Task requirements:
For this exercise, copy exactly the lines below from the one with "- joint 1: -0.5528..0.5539" through the one with "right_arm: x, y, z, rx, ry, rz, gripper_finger" and leave out the pictures.

== Data provided ==

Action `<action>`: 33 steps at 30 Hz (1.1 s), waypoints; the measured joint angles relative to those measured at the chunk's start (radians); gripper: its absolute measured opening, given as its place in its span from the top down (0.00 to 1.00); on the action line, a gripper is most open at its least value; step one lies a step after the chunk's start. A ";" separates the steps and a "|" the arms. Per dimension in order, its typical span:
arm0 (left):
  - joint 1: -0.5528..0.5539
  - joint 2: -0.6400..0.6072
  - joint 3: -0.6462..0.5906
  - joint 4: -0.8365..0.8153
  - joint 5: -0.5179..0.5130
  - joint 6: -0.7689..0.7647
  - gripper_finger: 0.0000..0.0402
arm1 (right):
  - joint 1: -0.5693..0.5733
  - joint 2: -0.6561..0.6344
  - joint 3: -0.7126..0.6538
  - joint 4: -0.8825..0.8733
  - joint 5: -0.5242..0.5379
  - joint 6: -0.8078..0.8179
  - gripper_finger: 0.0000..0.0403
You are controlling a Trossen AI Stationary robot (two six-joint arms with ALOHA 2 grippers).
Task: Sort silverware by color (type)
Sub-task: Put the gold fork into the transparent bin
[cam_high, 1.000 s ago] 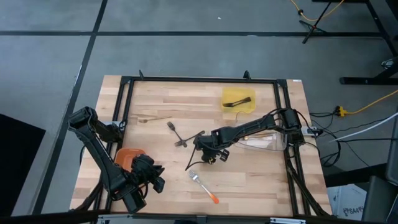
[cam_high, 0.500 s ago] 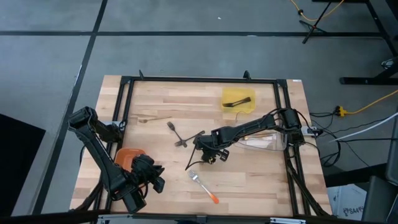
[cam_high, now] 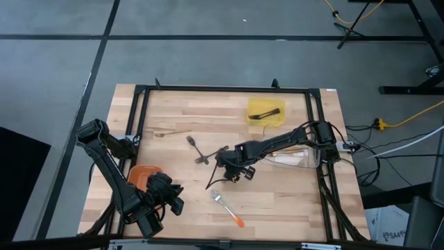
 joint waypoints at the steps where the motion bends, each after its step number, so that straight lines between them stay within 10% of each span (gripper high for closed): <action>1: 0.000 0.000 0.000 0.000 0.000 0.000 0.83 | 0.000 -0.001 0.015 -0.014 0.002 0.013 1.00; 33: 0.055 0.000 0.000 -0.010 -0.157 0.217 0.83 | 0.000 -0.015 0.561 -0.633 0.006 0.287 1.00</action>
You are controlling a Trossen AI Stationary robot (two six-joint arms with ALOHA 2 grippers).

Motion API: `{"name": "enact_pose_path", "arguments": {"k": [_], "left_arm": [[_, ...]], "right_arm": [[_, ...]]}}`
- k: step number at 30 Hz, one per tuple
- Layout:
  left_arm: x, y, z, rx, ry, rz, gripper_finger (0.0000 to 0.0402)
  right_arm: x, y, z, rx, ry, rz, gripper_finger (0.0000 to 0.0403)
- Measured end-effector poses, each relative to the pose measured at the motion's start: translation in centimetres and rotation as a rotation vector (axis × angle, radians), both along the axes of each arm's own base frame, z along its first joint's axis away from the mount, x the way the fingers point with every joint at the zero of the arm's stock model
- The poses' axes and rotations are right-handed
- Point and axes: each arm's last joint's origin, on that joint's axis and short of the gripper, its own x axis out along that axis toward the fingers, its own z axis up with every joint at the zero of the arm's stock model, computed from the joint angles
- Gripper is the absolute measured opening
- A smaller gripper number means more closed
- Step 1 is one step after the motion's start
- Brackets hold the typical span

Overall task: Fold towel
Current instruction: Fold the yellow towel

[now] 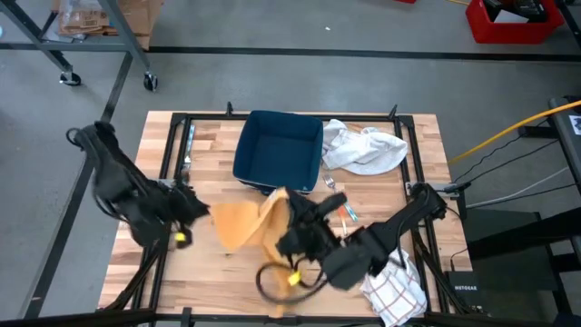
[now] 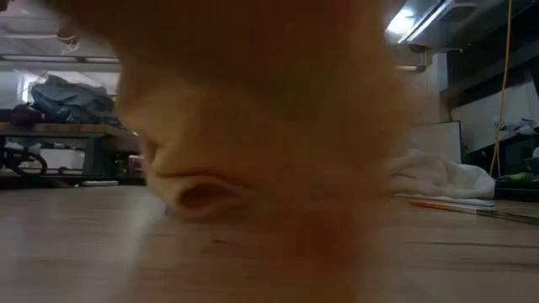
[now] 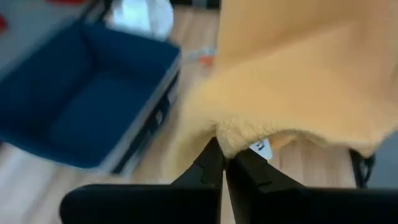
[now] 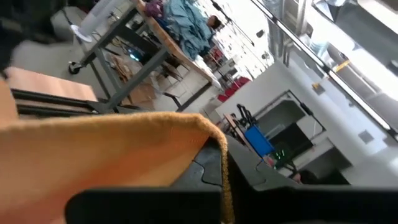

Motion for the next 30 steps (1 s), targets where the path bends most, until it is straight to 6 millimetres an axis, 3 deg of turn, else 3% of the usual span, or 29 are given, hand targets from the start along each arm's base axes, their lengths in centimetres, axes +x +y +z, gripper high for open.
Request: {"name": "enact_pose_path", "arguments": {"k": [8,15,22,30], "left_arm": [[-3.7,5.3,10.5,-0.029,-0.322,0.07,0.0],[-6.8,8.8,17.6,-0.09,-0.611,0.109,0.0],[-8.6,10.7,21.9,0.002,-0.818,0.154,0.0],[-10.3,12.2,23.6,0.024,-0.913,0.198,0.0]], "right_arm": [[-1.5,-6.7,4.8,0.03,-0.065,-0.074,0.0003],[-3.2,-9.7,8.5,0.054,-0.221,0.001,0.0003],[-4.5,-11.4,11.7,-0.069,-0.453,0.141,0.0004],[-5.3,-12.6,12.6,-0.139,-0.48,0.07,0.0004]]}}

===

Written answer:
  - joint 1: -0.5528..0.5539
  - joint 2: -0.6400..0.6072
  - joint 3: -0.6462..0.5906
  - joint 4: -0.8365..0.8153
  - joint 5: -0.5179..0.5130
  - joint 6: -0.7689..0.7647
  - gripper_finger: 0.0000..0.0402
arm1 (right):
  - joint 1: -0.5693..0.5733
  - joint 2: -0.6561..0.6344
  - joint 3: -0.7126..0.6538
  - joint 4: -0.8825..0.8733
  - joint 5: -0.5242..0.5379
  - joint 6: -0.8078..0.8179
  - gripper_finger: 0.0000..0.0403
You are controlling a Trossen AI Stationary robot (two six-joint arms with ALOHA 2 grippers).
Task: Sort silverware by color (type)
Sub-task: Put the gold fork into the transparent bin
[cam_high, 1.000 s ago] 
[cam_high, 0.500 s ago] 
[cam_high, now] 
 joint waypoints at the steps where the motion bends, each after its step number, so that straight lines between them stay within 10% of each span (gripper high for closed): <action>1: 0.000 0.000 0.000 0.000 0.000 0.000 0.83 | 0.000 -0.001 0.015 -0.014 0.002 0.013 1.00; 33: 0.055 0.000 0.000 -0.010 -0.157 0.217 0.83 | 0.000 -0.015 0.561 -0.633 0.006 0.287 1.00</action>
You are controlling a Trossen AI Stationary robot (two six-joint arms with ALOHA 2 grippers).

Motion API: `{"name": "enact_pose_path", "arguments": {"k": [_], "left_arm": [[_, ...]], "right_arm": [[_, ...]]}}`
- k: step number at 30 Hz, one per tuple
- Layout:
  left_arm: x, y, z, rx, ry, rz, gripper_finger (0.0000 to 0.0402)
  right_arm: x, y, z, rx, ry, rz, gripper_finger (0.0000 to 0.0403)

The exercise contains nothing more.